▸ What you should do:
Please write out exactly, and only, the lines from the first in the material below to the line containing "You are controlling", both included.

▸ Input for this task:
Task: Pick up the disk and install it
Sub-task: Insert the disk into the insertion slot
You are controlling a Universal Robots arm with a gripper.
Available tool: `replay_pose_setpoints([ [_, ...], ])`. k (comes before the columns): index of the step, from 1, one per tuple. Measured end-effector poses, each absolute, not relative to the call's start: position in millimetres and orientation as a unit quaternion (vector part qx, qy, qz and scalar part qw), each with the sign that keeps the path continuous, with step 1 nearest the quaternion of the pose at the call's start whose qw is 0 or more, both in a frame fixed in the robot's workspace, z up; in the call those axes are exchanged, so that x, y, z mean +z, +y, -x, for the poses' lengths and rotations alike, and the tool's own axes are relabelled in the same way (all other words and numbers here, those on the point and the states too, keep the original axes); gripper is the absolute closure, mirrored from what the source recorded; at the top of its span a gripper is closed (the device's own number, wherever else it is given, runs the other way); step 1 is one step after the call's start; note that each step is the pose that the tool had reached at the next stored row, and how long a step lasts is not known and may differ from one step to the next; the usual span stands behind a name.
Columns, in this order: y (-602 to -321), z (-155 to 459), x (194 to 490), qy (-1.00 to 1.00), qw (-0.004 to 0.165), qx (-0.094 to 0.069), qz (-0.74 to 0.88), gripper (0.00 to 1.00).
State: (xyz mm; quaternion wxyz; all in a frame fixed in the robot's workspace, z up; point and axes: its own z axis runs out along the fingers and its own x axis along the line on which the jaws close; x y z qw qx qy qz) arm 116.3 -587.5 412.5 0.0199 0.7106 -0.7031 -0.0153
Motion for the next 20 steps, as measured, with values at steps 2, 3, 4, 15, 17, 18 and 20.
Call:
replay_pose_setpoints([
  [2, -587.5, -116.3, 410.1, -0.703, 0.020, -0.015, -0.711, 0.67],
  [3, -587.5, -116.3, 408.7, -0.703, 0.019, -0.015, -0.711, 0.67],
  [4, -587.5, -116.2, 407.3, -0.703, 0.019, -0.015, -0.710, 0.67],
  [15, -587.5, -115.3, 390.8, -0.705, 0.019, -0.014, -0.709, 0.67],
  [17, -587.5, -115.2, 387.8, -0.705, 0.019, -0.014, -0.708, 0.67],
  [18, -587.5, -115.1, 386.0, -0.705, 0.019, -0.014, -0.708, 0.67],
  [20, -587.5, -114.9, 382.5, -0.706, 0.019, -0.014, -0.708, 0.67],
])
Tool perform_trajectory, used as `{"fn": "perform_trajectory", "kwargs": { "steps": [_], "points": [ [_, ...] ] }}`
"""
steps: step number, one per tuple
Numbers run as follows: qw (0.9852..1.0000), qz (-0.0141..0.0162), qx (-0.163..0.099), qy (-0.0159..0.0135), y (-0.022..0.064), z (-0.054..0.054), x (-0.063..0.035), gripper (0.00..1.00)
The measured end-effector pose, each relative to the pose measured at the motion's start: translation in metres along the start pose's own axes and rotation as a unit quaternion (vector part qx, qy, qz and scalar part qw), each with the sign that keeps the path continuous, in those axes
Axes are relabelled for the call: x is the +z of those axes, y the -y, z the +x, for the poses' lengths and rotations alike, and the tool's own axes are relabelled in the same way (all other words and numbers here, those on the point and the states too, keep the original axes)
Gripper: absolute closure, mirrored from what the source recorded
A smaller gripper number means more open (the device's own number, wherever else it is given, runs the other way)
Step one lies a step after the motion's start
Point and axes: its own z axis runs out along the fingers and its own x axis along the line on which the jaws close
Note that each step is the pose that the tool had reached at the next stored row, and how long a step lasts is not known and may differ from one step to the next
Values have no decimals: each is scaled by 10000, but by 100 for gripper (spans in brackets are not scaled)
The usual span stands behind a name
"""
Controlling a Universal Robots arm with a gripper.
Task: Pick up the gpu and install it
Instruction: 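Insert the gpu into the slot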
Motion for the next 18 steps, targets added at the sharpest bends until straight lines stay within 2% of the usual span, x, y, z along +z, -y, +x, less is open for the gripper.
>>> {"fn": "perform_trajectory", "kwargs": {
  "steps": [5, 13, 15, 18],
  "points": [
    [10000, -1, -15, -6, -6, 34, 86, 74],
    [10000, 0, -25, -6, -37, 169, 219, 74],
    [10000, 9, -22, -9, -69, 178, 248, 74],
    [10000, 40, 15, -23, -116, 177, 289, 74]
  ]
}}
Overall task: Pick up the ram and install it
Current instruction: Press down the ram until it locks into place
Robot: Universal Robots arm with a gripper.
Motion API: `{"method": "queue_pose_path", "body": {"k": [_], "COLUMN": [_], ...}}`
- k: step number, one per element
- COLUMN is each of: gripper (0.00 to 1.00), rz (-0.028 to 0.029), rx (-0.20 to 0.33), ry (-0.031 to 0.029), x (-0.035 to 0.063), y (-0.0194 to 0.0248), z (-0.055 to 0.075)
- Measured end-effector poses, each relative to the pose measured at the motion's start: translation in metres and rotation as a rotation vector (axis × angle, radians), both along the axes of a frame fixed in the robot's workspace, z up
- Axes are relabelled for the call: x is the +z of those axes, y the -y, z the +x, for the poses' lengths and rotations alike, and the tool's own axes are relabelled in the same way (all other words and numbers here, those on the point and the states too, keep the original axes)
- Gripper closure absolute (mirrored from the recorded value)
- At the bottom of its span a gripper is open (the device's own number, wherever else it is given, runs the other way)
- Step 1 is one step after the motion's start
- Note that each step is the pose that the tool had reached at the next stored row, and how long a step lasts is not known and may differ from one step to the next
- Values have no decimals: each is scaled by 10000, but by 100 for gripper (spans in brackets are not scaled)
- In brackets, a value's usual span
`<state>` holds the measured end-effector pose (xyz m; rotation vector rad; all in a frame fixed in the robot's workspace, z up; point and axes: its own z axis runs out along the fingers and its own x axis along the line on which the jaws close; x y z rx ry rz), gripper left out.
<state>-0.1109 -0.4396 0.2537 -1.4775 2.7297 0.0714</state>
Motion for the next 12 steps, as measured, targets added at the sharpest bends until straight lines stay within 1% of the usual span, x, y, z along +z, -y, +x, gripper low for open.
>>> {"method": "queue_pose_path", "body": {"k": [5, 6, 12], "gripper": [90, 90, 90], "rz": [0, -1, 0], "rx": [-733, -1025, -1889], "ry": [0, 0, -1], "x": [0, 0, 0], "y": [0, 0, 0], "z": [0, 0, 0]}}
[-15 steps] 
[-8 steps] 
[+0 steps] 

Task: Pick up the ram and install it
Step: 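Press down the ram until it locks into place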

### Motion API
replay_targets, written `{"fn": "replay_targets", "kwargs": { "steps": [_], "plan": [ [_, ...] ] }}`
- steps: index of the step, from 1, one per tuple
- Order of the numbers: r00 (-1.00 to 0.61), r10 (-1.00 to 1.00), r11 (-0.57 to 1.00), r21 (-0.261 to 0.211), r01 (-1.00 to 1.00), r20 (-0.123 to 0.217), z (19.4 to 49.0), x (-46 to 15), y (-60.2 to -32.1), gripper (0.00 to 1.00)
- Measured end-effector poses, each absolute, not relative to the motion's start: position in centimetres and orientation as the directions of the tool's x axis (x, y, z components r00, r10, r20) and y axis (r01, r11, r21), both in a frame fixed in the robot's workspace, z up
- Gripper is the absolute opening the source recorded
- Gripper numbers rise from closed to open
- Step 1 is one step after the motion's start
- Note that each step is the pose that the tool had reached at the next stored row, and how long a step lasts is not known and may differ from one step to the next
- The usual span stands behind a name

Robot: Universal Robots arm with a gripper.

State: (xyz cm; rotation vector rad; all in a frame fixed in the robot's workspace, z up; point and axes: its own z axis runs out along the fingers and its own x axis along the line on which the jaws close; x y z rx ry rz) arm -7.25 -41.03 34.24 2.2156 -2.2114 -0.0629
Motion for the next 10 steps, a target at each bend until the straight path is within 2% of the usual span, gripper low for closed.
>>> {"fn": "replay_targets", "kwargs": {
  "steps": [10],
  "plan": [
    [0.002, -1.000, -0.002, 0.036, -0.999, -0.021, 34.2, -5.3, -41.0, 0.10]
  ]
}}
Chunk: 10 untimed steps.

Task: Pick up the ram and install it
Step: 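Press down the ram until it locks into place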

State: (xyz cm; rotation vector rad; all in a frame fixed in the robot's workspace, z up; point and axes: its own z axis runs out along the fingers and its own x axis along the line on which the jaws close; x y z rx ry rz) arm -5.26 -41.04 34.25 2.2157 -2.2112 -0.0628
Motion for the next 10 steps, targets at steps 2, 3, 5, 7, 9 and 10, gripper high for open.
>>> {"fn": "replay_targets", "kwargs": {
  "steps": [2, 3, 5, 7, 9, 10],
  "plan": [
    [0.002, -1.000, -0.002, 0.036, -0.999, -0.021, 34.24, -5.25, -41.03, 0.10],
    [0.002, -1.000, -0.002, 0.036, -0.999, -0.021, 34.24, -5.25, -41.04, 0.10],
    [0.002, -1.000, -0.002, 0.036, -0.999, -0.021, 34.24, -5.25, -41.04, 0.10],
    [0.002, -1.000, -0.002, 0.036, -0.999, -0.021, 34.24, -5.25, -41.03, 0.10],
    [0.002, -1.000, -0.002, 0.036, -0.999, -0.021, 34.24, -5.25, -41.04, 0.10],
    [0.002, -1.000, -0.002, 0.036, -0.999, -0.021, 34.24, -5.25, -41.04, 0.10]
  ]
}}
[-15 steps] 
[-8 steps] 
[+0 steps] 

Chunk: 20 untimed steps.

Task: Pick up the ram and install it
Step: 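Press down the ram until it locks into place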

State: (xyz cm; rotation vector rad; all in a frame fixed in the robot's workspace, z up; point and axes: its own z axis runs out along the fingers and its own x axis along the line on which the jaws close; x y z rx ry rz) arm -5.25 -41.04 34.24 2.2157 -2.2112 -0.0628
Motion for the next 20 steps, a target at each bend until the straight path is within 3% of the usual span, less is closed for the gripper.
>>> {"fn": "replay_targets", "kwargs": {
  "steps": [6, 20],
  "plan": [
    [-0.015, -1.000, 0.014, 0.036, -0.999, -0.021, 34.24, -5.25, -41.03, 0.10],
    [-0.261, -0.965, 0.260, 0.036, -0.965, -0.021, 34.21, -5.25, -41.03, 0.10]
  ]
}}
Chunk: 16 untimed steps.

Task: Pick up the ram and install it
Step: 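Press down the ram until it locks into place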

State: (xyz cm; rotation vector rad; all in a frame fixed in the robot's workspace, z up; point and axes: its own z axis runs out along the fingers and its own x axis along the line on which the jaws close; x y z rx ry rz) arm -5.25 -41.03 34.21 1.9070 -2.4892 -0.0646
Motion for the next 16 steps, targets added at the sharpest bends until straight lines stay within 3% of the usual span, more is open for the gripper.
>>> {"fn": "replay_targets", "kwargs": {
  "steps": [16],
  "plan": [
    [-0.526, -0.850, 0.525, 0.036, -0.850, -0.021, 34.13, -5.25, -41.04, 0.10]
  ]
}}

▸ Solution to this task:
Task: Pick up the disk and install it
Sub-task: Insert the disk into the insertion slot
You are controlling a Universal Robots arm with a gripper.

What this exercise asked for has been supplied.